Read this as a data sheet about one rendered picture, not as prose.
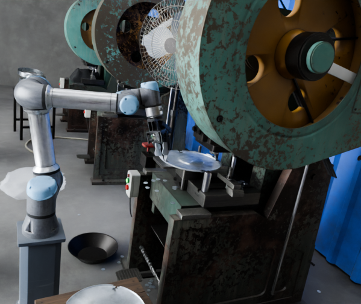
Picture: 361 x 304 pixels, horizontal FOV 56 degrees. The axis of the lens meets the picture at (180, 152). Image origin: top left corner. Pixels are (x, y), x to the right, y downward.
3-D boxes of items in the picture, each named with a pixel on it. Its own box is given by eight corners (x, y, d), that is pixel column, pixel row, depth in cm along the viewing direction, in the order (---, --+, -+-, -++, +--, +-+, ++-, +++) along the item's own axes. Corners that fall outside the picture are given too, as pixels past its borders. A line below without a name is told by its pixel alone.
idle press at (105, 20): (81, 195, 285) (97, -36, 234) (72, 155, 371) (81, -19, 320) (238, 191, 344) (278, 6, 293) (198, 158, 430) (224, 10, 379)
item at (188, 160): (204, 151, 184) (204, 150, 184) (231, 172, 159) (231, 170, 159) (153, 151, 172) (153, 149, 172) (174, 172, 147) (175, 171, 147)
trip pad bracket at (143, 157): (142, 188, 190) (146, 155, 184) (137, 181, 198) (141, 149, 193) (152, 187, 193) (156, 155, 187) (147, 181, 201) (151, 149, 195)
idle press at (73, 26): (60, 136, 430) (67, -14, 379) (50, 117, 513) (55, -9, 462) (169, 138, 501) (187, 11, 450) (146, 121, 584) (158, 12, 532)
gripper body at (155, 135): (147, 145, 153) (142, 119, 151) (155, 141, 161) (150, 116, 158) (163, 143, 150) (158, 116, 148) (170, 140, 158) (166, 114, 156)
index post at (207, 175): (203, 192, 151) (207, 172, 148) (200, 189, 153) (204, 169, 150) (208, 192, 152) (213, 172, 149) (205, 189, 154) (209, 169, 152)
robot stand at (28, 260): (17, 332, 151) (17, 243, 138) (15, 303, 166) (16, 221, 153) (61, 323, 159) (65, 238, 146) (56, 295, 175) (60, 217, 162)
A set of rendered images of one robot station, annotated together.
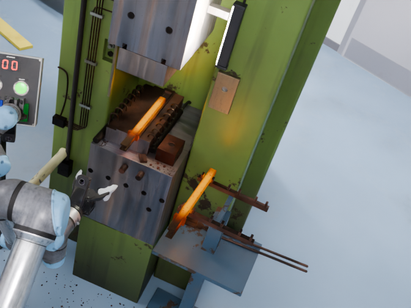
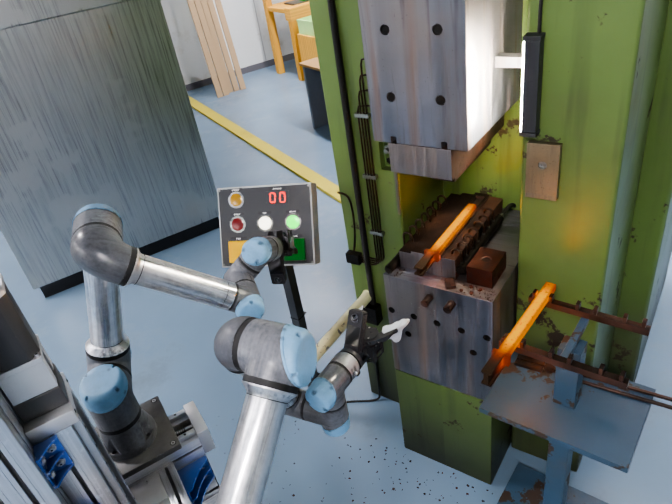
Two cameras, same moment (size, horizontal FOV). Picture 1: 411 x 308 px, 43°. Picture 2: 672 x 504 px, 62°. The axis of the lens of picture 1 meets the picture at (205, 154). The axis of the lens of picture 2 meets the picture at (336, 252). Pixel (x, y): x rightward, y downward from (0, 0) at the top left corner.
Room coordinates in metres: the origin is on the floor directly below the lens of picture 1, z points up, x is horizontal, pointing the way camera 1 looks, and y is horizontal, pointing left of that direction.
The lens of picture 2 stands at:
* * *
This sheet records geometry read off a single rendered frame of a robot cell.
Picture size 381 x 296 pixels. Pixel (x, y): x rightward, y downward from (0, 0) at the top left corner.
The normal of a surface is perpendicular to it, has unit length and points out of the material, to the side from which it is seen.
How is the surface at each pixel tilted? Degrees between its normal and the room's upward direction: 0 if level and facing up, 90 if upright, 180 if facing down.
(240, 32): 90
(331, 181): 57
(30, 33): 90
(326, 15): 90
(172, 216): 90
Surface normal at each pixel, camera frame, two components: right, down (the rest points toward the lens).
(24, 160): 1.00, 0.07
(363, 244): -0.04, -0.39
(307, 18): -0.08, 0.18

- WHAT TO PRODUCE
Only one part of the material above is to be transcribed, namely the lines starting with the line that has "gripper body at" and going on through the line that has "A set of rendered", exactly as they stand.

- SOLVED EXERCISE
gripper body at (155, 135): (147, 145, 153) (142, 119, 151) (155, 141, 161) (150, 116, 158) (163, 143, 150) (158, 116, 148) (170, 140, 158) (166, 114, 156)
index post at (207, 175): (203, 192, 151) (207, 172, 148) (200, 189, 153) (204, 169, 150) (208, 192, 152) (213, 172, 149) (205, 189, 154) (209, 169, 152)
robot stand at (28, 260): (17, 332, 151) (17, 243, 138) (15, 303, 166) (16, 221, 153) (61, 323, 159) (65, 238, 146) (56, 295, 175) (60, 217, 162)
A set of rendered images of one robot station, annotated together.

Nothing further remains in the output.